Your assignment = Check each line of the material below for the word "camera". Say how many lines have it, and nothing else.

Provided entries =
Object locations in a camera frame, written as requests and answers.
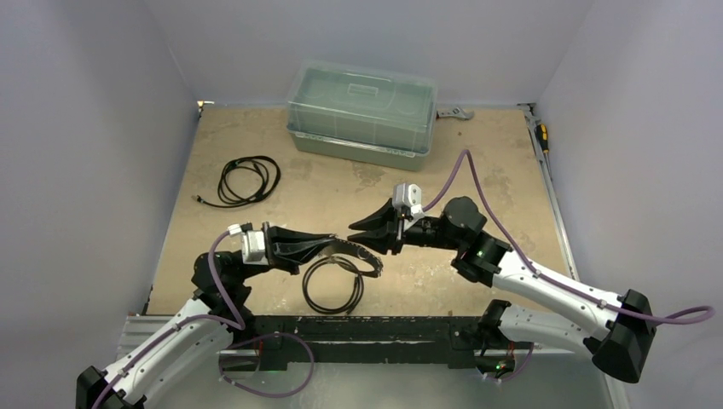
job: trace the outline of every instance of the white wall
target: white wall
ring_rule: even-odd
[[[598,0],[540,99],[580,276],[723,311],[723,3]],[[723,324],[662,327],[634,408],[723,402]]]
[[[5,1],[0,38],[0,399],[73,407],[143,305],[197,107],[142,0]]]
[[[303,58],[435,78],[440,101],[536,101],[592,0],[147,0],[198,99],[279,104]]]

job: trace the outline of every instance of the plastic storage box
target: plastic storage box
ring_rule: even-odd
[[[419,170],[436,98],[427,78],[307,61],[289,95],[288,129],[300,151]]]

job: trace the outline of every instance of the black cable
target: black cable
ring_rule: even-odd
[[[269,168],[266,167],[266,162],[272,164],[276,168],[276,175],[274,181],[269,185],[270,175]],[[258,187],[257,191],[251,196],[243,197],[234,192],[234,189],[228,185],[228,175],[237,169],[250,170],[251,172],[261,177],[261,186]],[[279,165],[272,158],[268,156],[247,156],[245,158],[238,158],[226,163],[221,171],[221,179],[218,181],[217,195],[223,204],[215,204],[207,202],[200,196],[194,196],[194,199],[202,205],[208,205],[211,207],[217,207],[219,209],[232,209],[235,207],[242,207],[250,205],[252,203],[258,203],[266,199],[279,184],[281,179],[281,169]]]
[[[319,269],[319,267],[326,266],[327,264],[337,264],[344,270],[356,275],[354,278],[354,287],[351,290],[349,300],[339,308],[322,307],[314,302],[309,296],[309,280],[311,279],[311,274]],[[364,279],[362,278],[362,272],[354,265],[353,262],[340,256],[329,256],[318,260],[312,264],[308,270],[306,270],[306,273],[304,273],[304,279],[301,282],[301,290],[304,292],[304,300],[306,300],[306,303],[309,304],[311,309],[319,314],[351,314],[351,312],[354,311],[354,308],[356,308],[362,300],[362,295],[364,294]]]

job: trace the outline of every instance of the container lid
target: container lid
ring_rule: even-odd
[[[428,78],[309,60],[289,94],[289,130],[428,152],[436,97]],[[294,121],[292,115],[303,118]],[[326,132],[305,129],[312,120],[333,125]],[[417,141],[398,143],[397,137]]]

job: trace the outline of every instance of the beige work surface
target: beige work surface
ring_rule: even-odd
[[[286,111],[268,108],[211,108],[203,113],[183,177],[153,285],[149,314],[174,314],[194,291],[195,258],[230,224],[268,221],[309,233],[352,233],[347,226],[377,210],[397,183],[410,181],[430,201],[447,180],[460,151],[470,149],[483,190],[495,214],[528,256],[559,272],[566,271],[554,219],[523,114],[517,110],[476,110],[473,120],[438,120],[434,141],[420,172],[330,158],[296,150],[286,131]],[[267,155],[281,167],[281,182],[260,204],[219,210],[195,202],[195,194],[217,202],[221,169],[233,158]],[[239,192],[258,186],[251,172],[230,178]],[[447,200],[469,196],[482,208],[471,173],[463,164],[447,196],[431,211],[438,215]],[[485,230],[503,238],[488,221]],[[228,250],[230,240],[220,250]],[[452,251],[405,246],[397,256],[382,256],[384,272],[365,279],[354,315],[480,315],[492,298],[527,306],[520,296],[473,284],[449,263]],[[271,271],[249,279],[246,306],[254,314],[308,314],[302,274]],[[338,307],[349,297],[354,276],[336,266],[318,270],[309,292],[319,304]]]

* * *

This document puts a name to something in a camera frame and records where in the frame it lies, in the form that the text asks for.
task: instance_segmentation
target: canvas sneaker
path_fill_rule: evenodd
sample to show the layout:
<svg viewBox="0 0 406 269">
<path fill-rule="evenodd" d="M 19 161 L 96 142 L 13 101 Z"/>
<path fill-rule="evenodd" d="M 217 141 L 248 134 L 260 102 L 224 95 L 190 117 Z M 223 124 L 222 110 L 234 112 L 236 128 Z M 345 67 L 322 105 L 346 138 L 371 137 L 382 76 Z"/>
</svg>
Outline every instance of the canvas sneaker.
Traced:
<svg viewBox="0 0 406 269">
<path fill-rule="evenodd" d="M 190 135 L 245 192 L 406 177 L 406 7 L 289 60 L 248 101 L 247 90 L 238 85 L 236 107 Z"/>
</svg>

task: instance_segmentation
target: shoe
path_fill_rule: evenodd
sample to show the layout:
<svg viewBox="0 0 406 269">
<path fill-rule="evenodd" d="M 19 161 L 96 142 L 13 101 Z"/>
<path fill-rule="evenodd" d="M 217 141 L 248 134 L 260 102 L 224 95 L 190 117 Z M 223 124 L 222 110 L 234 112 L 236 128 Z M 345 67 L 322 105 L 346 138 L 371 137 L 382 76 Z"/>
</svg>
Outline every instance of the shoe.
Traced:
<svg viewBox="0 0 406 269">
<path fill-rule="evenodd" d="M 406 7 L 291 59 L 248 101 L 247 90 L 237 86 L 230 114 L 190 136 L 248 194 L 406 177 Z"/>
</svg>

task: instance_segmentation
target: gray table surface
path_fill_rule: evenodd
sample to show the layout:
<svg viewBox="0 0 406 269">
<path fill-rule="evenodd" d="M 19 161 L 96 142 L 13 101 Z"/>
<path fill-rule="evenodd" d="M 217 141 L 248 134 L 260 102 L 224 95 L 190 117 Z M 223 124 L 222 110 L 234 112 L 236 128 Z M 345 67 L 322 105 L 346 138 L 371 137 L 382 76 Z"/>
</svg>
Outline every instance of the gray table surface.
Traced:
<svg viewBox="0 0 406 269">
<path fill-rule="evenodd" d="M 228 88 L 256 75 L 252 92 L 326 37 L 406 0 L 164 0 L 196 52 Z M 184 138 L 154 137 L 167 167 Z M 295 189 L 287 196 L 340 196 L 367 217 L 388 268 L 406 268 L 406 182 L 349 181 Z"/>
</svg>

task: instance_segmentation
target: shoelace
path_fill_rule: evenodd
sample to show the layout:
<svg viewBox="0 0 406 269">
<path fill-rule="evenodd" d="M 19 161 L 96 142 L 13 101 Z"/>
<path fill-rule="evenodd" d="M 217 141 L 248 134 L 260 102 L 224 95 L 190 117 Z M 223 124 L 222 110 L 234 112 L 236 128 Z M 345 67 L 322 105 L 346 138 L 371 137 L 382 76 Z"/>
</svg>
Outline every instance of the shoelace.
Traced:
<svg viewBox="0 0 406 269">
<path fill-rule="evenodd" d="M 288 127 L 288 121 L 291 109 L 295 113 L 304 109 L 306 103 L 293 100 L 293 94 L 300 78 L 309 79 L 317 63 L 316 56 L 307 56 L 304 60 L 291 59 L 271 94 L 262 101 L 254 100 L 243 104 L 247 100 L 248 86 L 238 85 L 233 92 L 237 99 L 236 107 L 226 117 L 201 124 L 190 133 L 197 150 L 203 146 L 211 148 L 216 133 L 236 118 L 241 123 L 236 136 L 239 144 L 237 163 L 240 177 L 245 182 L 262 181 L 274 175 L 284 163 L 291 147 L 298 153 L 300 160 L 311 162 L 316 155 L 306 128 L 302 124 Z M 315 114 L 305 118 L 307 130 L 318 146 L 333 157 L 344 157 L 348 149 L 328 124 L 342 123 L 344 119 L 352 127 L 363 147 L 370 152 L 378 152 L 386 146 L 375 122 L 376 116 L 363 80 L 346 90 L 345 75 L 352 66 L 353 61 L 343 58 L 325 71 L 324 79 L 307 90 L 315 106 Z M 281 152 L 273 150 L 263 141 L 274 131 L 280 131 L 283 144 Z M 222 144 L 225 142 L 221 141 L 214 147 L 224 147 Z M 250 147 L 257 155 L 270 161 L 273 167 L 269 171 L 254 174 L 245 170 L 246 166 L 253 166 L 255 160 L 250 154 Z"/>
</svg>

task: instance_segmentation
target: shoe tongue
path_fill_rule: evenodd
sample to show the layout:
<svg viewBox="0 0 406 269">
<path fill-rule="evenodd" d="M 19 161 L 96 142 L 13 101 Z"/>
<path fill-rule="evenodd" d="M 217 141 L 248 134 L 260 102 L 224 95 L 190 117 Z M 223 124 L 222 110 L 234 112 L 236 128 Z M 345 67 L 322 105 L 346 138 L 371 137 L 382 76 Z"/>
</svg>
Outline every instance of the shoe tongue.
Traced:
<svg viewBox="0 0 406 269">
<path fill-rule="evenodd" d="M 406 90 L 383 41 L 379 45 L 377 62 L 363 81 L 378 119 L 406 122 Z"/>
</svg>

Written response = 2